* TASK DESCRIPTION
Search the material for the word "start" and copy every line in which it occurs.

* DATASET CONTENT

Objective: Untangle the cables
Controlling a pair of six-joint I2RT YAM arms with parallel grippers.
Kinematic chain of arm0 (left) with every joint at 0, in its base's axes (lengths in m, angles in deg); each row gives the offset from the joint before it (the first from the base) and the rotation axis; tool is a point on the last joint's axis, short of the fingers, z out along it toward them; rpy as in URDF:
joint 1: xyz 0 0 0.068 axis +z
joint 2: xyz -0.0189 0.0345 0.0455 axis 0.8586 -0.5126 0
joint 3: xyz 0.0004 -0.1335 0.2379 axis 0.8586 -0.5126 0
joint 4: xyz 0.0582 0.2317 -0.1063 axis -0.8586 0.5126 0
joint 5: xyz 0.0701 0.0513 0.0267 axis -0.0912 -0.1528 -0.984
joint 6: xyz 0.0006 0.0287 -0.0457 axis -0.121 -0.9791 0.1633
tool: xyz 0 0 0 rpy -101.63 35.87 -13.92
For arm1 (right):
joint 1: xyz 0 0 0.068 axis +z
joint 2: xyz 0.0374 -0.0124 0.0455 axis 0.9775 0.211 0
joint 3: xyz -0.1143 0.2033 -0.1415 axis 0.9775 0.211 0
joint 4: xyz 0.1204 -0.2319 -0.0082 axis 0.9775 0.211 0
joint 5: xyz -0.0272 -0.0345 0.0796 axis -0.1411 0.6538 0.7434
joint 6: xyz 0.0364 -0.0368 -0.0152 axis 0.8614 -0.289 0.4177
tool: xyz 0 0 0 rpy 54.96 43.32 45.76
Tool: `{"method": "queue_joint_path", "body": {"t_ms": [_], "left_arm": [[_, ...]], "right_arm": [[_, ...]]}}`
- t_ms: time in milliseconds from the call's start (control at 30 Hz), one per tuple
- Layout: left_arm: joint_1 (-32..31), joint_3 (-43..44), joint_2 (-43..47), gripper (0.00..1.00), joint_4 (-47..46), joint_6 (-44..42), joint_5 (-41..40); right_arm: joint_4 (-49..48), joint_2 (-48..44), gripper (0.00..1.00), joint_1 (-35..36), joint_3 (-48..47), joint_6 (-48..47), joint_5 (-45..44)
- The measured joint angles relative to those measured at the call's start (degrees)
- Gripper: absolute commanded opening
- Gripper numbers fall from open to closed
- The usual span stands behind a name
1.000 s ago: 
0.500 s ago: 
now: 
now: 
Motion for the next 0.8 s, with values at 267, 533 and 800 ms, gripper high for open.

* WRITTEN SOLUTION
- t_ms: time in milliseconds from the call's start (control at 30 Hz), one per tuple
- The measured joint angles relative to those measured at the call's start (degrees)

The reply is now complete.